Here's a very good reference from CIO Mag about Data Centers. Here's a NY Times article about Power, Pollution, and The Internet, showing 'the cloud' is not benign & fluffy, is often clouds of diesel fumes. This video about The Cloud is a tour of a large data center... Here's an unprecedented look into Google's Data Centers -- highly secretive since their startup, Google released these photos mid-October 2012 and also provides 'street view' tours of their data centers. (Google Earth, on the other hand, obfuscates their larger data centers, showing whatever covered the acreage before they moved in!) Use google maps to find 'equinix, ashburn, va' to see a satellite view of the most densely and well connected data center on the East Coast.
The new NSA Data Center near Bluffdale, Utah is the largest data center, a million square feet, built to gather and keep Yottabytes, or maybe even Exabytes as technology emerges. NSA co-locates at IXs to soak up most of the world's communications and pour it into this new facility and others in their legacy.
Another pitch for mid-range and mainframes: The requirements for 'support infrastructure' are greatly reduced in enterprises or organizations that use mainframe or mid-range machines. Server-farm based applications can grow to thousands and thousands of cubic feet of 'white space', and there must be more than one farm to promise 100% availability. A company like IBM or Oracle/Sun or HP can engineer a mainframe or mid-range 'parallel sysplex' where a couple or a few machines in other locations are harnessed together, 'in parallel', via high-speed optical networks and any one of them can handle the load. These machines are as close to 100% reliable and available as any can be.

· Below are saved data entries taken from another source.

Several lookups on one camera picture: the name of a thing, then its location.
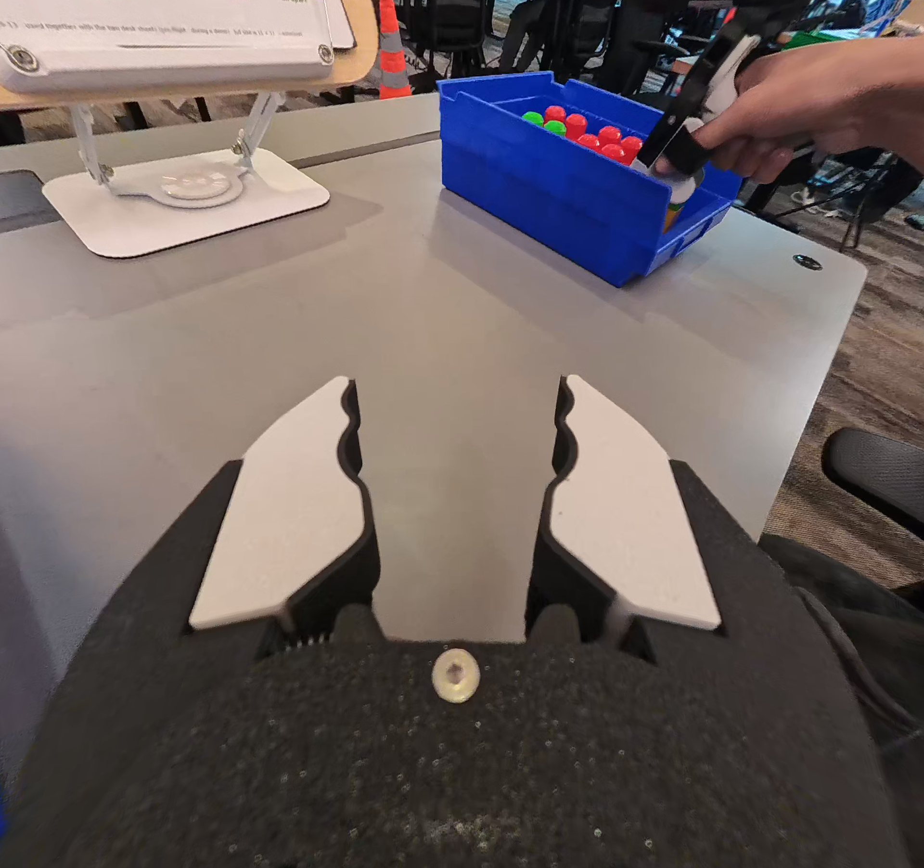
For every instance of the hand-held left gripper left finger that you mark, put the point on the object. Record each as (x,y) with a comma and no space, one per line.
(289,521)

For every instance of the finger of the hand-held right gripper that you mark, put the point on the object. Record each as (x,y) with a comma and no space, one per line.
(682,189)

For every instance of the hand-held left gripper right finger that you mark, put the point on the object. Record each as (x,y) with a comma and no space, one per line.
(628,521)

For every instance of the blue plastic storage bin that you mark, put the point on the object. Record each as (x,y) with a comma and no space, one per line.
(548,211)

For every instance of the black desk grommet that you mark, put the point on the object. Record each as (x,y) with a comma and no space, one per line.
(807,262)

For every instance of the grey desk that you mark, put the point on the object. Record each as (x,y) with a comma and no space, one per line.
(433,341)

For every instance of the person's right hand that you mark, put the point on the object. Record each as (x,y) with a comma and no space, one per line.
(794,102)

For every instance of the red toy block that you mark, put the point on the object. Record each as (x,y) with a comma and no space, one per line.
(633,147)
(613,153)
(556,114)

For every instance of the green plastic bin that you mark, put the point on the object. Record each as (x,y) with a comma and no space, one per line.
(812,39)

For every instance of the green toy block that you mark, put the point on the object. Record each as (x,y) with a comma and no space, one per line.
(534,119)

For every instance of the orange traffic cone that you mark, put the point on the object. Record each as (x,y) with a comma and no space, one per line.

Scalability in a mid-range or mainframe generally means adding another 'processor book', CPU card, more RAM, or maybe another chassis -- not more rows of racked equipment in a server farm.
Take a Virtual Tour of an IBM System zEC12 -- links in the Demo section. Here's a Wired Article about zSeries with a brief history of mainframes and how they are used today. IBM's customers are zealous advocates of these 'big iron' systems that are engineered to reduce complexity and provide true 'fault tolerance' and 'continuous availability'. A pair of mainframe chassis holds the equivalent computing power of a couple or few thousand server class machines, and each has access to huge RAM, huge disk, fast busses and channels, and the fastest optical networks.
IBM was an early a leader in 'virtualization', has since the '60s provided a VM-Virtual Machine operating system so that any later hardware and OS can run applications developed for any earlier OS.
Many IBM customers with a legacy including applications developed for IBM mid-range, mainframe, or smaller unix machines have found they can extend the value of their IT legacy by 'web-facing' big machines.
These projects have turned mainframes and mid-range computers into 'Super Servers' that connect to The Internet and move data like a firehose. Where required, IBM's x Series servers and blades make it easy to integrate Windows applications servers in the same chassis as the mid-range or mainframe CPUs, with shared access to HUGE RAM (Dozens or hundreds of TeraBytes!), fast disk storage, and fast network interface.